DualPath KV Cache Optimization
🔗 Source: arXiv
DualPath: Breaking the Storage Bandwidth Bottleneck in Agentic LLM Inference
🚀 Technical Novelty
- Mechanism: Introduces dual-path KV-Cache loading that routes data from persistent storage directly to either prefill or decode engines, then leverages high-speed RDMA to transfer cache between them, bypassing single-NIC saturation.
- Nuance: Unlike prior systems that only optimize the storage-to-prefill path or rely on expensive DRAM pools, DualPath exploits underutilized decode-side storage bandwidth and dynamically balances I/O load without increasing memory overhead.
💡 Yield
- Achieves up to 1.87× offline inference throughput and 1.96× average online serving throughput on realistic agentic workloads while strictly maintaining latency SLOs.
- Reduces average trajectory completion time (JCT) by ~45% compared to baseline disaggregated systems through NIC-centric traffic isolation and workload-aware scheduling.

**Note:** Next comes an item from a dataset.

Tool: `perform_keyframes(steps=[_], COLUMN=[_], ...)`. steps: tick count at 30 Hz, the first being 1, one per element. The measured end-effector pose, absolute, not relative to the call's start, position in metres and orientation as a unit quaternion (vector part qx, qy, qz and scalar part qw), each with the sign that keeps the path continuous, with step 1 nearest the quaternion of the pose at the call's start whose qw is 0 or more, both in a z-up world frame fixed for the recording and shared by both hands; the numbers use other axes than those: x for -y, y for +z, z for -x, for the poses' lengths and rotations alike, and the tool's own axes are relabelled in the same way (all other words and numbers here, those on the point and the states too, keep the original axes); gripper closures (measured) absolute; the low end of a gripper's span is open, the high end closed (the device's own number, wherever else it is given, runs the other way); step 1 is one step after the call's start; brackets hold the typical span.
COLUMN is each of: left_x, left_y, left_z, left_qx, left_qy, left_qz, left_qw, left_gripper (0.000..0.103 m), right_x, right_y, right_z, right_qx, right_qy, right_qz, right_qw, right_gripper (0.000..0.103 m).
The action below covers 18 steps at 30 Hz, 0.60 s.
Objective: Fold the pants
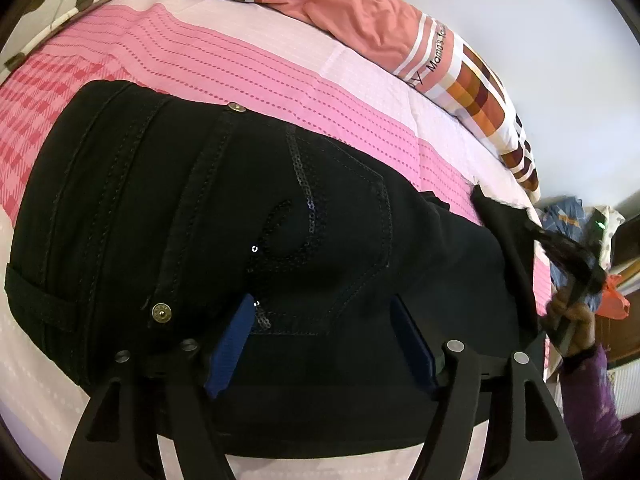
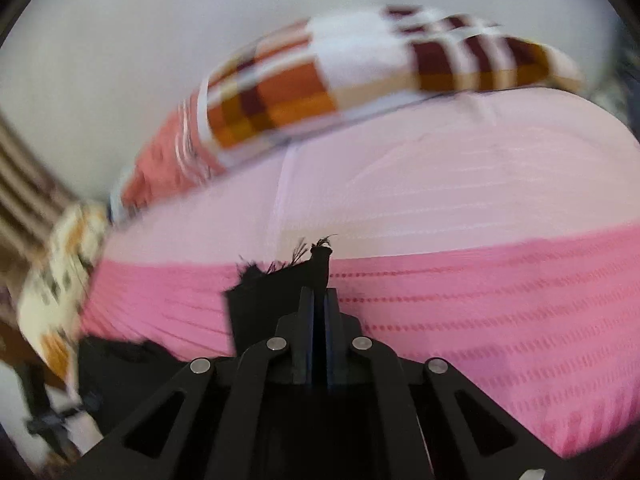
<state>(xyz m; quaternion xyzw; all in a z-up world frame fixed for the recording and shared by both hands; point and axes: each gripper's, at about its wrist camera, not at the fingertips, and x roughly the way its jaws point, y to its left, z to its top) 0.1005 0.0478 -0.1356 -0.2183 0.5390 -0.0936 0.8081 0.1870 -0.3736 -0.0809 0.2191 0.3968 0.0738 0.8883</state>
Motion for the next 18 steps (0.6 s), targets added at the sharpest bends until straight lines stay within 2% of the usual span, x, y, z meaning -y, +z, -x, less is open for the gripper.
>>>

- Demonstrates near-linear scalability across up to 1,152 GPUs with negligible scheduler overhead (<10 CPU cores).
⚠️ Limitations
- Evaluations assume zero inter-arrival time and tool-call latency, which likely overestimates real-world working set sizes and system capacity under production conditions.
- Scheduling algorithm and prefill/decode ratio configurations require further adaptation for highly dynamic, bursty enterprise workloads.
- Performance gains from layering a DRAM cache on top of DualPath are marginal, limiting the effectiveness of hybrid memory-tier optimizations.